Your assignment >>
Go through the records and show each line where the word "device" occurs.
─── Dataset excerpts
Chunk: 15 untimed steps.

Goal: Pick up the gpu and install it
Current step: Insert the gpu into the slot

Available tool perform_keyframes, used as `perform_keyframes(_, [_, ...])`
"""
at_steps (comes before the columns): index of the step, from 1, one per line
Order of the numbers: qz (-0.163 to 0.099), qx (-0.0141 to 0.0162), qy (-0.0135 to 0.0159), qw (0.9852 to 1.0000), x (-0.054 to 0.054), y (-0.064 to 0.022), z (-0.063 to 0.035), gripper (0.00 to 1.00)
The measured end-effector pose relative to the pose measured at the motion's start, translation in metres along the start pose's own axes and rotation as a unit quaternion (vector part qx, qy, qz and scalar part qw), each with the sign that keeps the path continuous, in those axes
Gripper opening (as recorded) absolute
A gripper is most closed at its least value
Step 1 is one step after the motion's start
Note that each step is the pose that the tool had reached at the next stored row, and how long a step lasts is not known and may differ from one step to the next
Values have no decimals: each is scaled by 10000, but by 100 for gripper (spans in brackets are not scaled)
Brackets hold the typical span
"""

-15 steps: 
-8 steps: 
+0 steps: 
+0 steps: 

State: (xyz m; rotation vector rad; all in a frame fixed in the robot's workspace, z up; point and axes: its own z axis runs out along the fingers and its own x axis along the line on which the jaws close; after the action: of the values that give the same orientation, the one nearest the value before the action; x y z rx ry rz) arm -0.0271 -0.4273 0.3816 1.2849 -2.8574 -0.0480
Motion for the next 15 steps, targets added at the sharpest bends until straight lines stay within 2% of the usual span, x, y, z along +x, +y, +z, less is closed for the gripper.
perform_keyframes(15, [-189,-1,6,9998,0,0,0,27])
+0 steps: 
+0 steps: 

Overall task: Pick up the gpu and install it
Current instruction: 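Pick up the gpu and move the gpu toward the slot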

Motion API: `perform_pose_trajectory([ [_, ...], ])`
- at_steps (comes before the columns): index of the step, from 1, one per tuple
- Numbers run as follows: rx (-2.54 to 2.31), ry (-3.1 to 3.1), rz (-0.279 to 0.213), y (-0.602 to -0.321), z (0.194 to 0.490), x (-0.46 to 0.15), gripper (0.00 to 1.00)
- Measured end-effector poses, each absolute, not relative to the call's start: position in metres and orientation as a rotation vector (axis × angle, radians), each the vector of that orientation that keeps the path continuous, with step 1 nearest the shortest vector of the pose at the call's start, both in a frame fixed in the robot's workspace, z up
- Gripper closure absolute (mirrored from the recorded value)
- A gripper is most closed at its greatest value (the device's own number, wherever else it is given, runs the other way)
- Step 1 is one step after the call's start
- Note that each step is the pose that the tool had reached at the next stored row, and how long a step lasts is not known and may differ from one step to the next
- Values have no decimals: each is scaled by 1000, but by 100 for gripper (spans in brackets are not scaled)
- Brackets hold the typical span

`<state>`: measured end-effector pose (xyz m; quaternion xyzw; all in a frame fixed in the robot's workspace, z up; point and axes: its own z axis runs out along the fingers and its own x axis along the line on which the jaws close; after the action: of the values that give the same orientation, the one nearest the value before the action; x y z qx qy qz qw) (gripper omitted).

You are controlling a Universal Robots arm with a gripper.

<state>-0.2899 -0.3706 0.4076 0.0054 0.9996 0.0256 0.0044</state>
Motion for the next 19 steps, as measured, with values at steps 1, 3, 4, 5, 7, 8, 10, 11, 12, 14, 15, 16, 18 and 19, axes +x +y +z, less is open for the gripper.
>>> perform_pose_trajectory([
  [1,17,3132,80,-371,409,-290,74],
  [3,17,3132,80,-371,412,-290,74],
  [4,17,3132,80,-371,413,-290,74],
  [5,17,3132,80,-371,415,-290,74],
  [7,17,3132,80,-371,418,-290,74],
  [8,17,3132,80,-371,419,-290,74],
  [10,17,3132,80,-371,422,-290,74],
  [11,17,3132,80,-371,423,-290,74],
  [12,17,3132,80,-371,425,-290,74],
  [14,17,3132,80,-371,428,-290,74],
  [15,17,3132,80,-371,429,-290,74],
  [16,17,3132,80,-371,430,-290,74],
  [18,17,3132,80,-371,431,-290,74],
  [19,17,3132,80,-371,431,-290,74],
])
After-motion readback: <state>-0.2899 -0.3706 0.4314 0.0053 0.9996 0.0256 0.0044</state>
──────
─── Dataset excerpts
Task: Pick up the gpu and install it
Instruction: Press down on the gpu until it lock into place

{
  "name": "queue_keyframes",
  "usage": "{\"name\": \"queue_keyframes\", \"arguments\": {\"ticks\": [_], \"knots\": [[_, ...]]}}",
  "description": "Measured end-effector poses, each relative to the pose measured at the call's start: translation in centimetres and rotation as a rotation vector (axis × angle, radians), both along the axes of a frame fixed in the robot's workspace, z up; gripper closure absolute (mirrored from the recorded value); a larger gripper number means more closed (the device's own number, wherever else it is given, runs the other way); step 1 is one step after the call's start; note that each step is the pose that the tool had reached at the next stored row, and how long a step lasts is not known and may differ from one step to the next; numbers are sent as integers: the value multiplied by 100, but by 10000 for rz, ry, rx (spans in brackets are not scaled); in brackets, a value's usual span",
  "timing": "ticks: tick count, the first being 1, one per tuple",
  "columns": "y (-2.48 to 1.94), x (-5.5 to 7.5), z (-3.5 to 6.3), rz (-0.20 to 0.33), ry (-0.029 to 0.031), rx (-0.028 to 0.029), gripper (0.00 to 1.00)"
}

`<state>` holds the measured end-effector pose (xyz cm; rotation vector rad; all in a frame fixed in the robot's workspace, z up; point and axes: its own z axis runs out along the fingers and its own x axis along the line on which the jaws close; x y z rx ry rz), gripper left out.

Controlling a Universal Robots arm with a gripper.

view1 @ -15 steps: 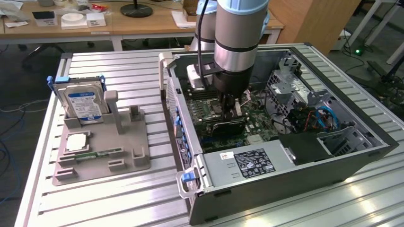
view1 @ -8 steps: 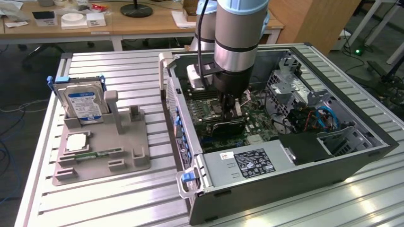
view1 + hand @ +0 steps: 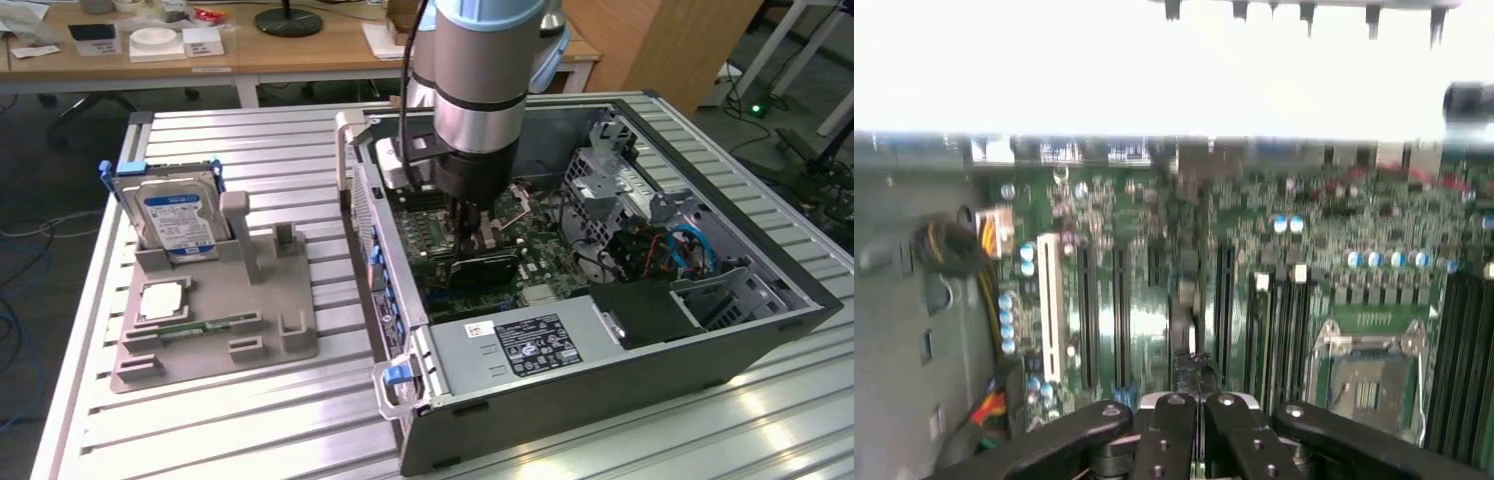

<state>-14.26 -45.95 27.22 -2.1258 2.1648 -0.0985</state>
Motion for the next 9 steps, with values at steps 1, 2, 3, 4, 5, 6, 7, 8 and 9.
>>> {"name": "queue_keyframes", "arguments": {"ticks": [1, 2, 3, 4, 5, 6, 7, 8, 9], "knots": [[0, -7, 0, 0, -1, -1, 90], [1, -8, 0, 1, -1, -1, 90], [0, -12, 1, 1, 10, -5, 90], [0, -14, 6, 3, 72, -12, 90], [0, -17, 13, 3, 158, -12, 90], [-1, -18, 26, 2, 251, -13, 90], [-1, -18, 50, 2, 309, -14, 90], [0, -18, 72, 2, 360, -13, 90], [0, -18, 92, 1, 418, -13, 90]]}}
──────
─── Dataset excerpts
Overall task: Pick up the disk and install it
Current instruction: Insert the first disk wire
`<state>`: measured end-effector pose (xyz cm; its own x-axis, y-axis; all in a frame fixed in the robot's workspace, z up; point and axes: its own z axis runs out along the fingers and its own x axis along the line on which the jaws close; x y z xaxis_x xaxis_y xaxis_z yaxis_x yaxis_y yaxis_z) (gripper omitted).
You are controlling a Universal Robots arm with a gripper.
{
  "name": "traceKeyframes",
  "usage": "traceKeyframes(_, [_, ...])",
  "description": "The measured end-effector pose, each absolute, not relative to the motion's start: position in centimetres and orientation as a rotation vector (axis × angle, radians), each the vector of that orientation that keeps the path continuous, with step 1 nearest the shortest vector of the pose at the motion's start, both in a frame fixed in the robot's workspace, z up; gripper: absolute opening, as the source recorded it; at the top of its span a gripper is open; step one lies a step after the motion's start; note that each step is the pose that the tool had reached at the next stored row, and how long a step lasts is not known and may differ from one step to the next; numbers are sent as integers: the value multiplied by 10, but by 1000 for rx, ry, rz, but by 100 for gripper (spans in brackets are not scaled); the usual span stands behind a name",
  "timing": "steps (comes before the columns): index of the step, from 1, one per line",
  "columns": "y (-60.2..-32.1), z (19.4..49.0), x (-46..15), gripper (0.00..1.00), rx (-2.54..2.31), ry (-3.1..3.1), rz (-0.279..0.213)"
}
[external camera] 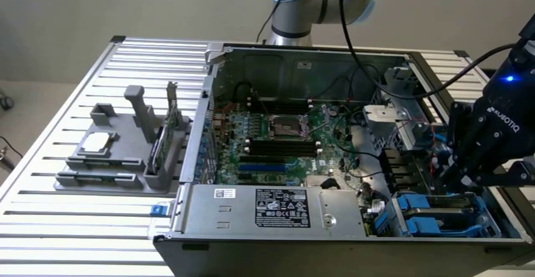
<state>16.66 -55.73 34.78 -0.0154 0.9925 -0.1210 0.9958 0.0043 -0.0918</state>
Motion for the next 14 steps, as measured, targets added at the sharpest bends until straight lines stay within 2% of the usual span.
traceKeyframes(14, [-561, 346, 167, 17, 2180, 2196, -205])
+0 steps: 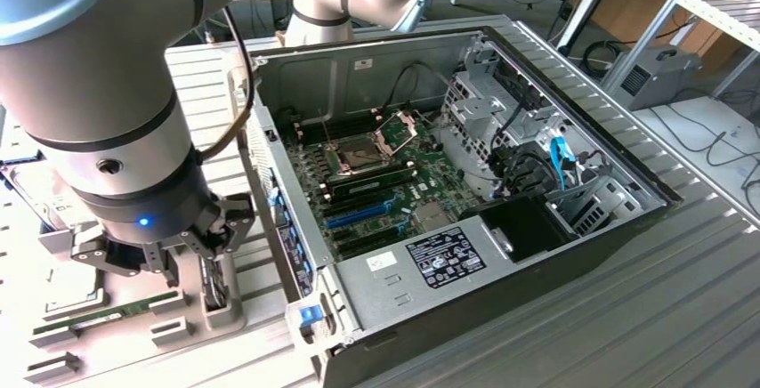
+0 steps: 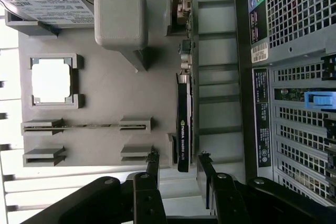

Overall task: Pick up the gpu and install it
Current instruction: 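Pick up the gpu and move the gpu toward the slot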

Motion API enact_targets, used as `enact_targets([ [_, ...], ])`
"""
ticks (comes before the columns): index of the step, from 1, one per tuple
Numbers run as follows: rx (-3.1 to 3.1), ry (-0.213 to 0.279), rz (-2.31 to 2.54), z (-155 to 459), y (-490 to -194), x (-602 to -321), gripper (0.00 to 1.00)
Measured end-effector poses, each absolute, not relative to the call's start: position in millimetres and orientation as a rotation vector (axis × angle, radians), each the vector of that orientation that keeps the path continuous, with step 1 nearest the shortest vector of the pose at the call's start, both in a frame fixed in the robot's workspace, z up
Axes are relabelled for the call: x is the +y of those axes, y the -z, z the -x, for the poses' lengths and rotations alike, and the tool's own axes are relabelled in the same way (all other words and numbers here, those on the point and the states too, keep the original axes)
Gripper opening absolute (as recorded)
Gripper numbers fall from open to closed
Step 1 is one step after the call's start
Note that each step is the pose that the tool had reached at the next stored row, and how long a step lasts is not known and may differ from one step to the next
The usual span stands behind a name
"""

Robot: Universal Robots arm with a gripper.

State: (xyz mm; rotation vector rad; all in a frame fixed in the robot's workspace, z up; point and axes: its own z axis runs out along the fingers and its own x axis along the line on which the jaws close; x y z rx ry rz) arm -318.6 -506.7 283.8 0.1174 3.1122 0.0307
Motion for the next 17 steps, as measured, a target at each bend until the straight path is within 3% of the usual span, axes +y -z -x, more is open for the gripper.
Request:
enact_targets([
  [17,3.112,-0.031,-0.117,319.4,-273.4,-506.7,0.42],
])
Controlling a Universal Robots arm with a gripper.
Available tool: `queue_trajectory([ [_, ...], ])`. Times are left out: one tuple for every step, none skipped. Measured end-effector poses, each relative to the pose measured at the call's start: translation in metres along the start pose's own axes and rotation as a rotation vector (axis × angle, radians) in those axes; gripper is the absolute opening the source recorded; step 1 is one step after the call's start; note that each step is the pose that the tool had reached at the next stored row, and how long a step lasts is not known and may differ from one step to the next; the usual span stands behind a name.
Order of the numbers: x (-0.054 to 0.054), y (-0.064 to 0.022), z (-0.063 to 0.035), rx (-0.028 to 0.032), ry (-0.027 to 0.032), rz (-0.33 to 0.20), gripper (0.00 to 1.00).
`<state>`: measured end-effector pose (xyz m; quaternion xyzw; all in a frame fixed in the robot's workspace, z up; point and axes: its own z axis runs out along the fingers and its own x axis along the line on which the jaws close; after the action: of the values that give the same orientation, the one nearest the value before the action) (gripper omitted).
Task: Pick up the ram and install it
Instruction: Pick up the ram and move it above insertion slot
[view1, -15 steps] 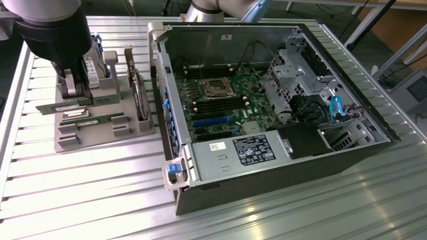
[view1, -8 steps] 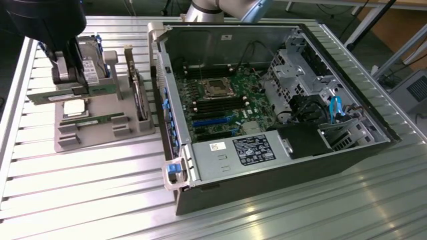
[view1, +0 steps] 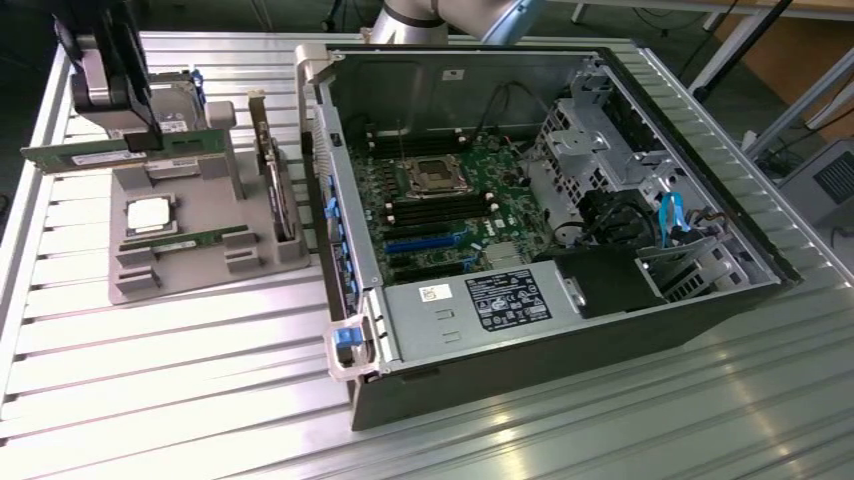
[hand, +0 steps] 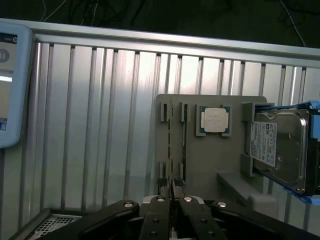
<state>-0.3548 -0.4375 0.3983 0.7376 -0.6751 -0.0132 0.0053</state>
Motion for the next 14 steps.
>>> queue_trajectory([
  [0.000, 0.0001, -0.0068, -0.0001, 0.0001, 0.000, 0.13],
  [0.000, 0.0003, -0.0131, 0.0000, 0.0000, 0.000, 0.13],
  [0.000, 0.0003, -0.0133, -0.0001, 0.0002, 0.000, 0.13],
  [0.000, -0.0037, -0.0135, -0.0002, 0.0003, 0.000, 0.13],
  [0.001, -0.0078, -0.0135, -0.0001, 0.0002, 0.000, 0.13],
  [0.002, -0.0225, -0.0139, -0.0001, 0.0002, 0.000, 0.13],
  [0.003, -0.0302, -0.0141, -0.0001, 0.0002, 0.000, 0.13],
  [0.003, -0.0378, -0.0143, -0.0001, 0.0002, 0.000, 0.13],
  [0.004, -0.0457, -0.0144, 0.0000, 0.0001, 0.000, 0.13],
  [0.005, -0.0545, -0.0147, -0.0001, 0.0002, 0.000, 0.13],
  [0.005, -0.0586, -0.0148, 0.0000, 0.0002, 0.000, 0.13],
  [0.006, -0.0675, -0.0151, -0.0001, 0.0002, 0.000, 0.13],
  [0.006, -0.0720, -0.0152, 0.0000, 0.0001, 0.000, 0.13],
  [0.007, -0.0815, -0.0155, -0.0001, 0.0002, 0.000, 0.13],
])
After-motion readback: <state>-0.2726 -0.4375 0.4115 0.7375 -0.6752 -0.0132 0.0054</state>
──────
The answer >>
- A gripper is most closed at its greatest value (the device's own number, wherever else it is given, runs the other way)
  "description": "Measured end-effector poses, each relative to the pose measured at the call's start: translation in centimetres and rotation as a rotation vector (axis × angle, radians), both along the axes of a frame fixed in the robot's workspace, z up; gripper closure absolute (mirrored from the recorded value); a larger gripper number means more closed (the device's own number, wherever else it is given, runs the other way); step 1 is one step after the call's start; note that each step is the pose that the tool had reached at the next stored row, and how long a step lasts is not known and may differ from one step to the next; numbers are sent as integers: the value multiplied by 100, but by 10000 for rz, ry, rx (spans in brackets are not scaled); in brackets, a value's usual span",

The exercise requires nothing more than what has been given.